Las ideas de estos grupos han colonizado las instituciones educativas y, a partir de estas, las mentes de políticos, juristas, periodistas, dirigentes sociales, empresarios y, en general, integrantes de las elites sociales, que a su vez las han transmitido a capas inferiores de las comunidades hasta el extremo de pretender convertirlas en «pensamiento único» de estirpe totalitaria, del que no es posible sustraerse ni muchísimo menos disentir.
De ese modo, se ha puesto en marcha una verdadera revolución cultural que trata de modificar sustancialmente la concepción cristiana del mundo y sus corolarios morales, para sustituirla en el fondo por un neopaganismo naturalista que prescinde de toda idea de trascendencia allende el psiquismo individual.
A esa revolución no se convoca al pueblo. Ni siquiera a sus representantes más cercanos, que son los congresistas. La deciden y ejecutan las minorías que controlan las cortes de justicia y las burocracias gubernamentales, tal como se ha visto entre nosotros en los casos del aborto, la eutanasia, el matrimonio homosexual o la adopción por parejas del mismo sexo. El régimen de estas transformaciones no se encuentra en actos legislativos ni leyes del Congreso, sino en fallos de la Corte Constitucional y reglamentaciones de los ministerios de Educación y de Salud.
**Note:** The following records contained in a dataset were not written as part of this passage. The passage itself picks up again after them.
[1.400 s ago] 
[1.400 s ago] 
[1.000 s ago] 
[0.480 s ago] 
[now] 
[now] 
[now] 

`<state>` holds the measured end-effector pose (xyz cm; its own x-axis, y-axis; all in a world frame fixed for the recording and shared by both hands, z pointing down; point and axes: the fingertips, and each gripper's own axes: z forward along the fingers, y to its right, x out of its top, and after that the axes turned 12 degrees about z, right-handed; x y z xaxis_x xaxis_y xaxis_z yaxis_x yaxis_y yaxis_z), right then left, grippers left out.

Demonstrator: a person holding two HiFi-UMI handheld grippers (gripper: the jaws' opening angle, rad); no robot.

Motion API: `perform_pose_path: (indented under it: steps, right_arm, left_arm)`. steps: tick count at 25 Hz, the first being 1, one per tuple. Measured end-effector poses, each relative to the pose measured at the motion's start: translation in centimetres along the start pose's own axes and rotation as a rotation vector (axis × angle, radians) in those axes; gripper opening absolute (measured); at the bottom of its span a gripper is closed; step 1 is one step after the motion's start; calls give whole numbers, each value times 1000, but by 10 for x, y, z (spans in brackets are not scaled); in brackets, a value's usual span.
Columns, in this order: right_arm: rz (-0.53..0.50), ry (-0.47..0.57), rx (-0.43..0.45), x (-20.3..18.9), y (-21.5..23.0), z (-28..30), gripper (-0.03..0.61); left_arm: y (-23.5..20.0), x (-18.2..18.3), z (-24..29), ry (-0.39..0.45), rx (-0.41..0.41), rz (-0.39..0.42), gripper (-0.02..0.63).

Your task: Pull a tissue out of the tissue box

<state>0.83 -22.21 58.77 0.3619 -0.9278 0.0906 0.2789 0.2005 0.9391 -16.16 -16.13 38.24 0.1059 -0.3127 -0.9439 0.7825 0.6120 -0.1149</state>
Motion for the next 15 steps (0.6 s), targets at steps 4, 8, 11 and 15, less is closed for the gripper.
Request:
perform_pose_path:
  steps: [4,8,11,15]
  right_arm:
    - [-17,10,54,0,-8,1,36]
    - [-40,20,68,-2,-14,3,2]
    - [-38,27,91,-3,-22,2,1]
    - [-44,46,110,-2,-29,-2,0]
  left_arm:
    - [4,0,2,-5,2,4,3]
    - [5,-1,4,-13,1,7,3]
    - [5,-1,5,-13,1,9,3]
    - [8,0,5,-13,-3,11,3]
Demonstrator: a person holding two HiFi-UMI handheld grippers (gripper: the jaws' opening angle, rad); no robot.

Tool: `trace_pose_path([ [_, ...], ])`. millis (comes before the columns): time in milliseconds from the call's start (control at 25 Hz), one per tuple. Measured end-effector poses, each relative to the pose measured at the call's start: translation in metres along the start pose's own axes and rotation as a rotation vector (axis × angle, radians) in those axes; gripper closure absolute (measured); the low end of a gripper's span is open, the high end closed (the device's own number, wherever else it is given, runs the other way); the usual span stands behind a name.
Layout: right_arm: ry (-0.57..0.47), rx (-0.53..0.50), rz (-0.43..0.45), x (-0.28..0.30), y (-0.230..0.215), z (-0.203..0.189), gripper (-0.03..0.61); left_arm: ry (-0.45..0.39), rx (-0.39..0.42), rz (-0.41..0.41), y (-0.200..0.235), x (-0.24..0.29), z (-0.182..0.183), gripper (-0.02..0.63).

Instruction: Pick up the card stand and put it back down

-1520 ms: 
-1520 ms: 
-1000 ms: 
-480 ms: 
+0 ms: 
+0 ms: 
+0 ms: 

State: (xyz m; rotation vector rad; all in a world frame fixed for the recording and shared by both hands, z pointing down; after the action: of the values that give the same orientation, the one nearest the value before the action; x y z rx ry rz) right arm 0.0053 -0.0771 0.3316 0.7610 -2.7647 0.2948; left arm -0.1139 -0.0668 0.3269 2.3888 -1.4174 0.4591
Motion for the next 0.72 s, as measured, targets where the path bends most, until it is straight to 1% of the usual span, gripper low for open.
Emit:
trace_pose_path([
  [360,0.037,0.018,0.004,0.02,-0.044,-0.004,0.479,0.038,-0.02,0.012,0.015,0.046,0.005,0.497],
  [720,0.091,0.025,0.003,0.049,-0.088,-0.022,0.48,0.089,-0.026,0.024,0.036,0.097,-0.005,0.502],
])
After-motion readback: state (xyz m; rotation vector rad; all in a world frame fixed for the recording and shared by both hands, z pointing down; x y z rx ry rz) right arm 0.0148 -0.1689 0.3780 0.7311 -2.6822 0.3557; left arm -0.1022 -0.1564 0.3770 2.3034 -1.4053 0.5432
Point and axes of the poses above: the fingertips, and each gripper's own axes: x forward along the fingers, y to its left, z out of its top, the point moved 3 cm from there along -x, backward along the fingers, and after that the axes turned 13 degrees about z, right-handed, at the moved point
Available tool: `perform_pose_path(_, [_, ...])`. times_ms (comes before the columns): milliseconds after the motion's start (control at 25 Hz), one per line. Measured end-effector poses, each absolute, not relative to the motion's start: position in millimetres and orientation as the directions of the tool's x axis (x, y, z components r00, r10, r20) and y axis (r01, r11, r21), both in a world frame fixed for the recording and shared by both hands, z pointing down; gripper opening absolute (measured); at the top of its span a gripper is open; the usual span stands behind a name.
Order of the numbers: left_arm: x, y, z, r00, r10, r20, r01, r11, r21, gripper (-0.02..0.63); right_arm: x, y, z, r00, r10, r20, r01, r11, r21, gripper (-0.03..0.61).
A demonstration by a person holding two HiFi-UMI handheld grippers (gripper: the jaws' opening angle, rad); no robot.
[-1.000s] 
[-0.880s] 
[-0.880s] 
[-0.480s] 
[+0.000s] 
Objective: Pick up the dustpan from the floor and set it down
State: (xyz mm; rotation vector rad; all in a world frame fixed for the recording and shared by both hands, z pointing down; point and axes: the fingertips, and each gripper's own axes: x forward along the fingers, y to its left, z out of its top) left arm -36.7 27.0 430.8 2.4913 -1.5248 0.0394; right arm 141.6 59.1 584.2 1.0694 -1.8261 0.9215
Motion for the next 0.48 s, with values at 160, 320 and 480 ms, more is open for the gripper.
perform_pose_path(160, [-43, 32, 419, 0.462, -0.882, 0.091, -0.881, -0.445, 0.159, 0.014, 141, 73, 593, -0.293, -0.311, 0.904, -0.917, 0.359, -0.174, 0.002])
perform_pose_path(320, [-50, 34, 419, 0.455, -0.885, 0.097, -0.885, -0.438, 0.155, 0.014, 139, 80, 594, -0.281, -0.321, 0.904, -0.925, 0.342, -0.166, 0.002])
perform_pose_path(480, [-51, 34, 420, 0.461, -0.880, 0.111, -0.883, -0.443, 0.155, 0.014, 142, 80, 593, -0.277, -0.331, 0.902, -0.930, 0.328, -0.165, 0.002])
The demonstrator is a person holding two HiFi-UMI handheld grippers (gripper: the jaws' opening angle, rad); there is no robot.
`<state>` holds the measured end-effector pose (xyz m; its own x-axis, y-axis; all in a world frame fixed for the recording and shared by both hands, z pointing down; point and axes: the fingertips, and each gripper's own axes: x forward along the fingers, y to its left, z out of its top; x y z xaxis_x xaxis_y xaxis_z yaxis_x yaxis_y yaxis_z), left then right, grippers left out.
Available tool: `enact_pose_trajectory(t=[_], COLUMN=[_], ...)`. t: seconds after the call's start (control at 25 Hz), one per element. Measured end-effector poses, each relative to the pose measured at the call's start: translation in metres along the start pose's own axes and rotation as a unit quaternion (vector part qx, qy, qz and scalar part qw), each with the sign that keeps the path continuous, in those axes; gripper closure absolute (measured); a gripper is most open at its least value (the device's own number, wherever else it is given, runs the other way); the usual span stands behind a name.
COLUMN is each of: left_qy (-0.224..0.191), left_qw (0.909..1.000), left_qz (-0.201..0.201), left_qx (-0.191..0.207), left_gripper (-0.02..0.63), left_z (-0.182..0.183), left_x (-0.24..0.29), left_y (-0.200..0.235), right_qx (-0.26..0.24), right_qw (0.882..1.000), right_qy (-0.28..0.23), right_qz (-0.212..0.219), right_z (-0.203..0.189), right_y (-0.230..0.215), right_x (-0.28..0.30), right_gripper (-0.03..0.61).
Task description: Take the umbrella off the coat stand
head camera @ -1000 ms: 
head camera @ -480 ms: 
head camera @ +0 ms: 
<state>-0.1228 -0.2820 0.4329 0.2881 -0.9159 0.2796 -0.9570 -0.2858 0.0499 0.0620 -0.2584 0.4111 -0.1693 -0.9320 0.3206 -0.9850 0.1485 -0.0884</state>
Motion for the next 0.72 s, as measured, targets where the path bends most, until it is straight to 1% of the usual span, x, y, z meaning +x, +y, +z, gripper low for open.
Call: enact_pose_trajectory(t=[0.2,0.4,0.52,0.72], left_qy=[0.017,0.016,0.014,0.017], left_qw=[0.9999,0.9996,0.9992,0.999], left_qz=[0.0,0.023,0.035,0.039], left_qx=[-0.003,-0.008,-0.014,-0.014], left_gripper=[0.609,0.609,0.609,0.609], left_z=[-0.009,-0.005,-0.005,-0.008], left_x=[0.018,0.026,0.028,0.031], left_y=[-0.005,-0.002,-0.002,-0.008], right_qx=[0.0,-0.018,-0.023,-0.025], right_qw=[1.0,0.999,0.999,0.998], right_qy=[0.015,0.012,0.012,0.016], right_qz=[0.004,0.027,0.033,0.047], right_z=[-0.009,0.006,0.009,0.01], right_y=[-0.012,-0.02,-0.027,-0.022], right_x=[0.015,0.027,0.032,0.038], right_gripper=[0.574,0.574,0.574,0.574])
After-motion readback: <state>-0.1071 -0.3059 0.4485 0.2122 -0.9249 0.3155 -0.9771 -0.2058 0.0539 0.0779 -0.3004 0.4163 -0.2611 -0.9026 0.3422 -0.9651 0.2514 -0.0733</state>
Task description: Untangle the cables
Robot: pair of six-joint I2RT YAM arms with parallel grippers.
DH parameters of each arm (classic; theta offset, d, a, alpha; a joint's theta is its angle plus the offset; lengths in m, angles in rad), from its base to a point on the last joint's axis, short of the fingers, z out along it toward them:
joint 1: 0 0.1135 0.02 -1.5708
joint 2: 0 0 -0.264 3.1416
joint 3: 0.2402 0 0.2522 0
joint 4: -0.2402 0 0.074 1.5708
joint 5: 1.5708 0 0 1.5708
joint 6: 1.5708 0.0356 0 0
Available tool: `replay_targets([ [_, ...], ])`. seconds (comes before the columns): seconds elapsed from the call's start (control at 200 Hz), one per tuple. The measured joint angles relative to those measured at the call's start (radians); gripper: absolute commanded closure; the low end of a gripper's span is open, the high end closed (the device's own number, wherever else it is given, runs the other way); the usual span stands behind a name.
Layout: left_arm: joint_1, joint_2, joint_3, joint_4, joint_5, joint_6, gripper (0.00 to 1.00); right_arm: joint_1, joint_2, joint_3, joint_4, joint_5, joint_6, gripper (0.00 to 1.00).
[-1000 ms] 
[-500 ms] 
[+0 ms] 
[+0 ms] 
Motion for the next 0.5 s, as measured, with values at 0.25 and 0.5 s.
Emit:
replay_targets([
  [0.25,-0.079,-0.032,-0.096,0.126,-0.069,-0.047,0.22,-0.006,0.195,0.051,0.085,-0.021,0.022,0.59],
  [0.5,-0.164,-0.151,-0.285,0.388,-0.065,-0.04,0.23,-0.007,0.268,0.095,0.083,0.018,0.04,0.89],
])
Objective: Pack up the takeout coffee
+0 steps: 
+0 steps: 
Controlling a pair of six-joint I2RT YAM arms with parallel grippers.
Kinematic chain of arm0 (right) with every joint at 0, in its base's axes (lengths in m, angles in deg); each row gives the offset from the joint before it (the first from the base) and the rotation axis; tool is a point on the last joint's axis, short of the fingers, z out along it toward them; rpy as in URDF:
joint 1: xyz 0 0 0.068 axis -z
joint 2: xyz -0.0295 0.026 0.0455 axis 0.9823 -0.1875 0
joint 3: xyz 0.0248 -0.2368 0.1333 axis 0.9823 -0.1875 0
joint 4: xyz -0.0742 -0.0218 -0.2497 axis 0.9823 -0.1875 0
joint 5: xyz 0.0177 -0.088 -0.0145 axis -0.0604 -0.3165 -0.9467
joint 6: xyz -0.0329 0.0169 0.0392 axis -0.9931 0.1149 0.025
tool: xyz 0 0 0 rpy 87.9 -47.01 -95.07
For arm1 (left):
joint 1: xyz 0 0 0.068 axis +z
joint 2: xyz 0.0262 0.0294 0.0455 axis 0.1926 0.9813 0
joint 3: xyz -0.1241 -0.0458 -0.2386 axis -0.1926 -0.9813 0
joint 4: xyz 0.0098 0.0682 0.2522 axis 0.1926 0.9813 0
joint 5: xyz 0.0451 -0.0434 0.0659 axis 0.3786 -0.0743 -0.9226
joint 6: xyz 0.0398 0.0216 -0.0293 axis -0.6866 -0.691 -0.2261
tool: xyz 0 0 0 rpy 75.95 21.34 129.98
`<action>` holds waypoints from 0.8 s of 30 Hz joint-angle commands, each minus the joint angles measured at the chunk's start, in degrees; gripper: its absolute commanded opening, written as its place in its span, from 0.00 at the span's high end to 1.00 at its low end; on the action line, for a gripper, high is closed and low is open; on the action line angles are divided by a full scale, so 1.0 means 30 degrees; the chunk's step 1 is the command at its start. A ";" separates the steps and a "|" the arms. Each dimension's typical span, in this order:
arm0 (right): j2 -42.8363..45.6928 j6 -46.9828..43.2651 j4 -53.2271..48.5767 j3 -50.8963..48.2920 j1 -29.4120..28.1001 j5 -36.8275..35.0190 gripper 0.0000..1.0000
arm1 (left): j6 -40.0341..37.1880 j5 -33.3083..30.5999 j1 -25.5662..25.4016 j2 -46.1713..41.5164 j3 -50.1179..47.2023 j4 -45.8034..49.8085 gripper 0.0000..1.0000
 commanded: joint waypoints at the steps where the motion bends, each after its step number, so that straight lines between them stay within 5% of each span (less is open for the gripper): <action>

Pues bien, no deja de llamar la atención que sobre asuntos de tamaña importancia para la comunidad tal vez apenas las voces de Alejandro Ordóñez y Vivian Morales, junto con las de algunos representantes de movimientos católicos e iglesias cristianas, hayan puesto de presente sus llamados de alerta en torno de la pendiente por la que Colombia se está deslizando y que podría llevarnos a escenarios de persecución, a veces abierta y otras veces soslayada, como los que se padecen en Norteamérica y Europa occidental y describe, entre otros, el libro de Janet L. Folger, «The Criminalization of Christianity«, que en varias ocasiones he mencionado en este sitio.
El trasfondo de esta revolución no es, en rigor, emancipatorio e igualitario, como suele pregonarse, sino el control del crecimiento de la población humana o, más bien, la disminución de su tamaño, tal como se advierte en «The New Order of Barbarians«, que también he citado en otras oportunidades. Quien lo lea cambiará sustancialmente su imagen del mundo en que vivimos. «Feminism is a depopulation program«, denuncia Henry Makow en otro escrito que también amerita leerse con cuidado.
Por eso, no creo que sea impertinente preguntarles a los candidatos presidenciales cuál es la opinión que se han formado acerca de estos tópicos que son, sin duda, de la mayor importancia.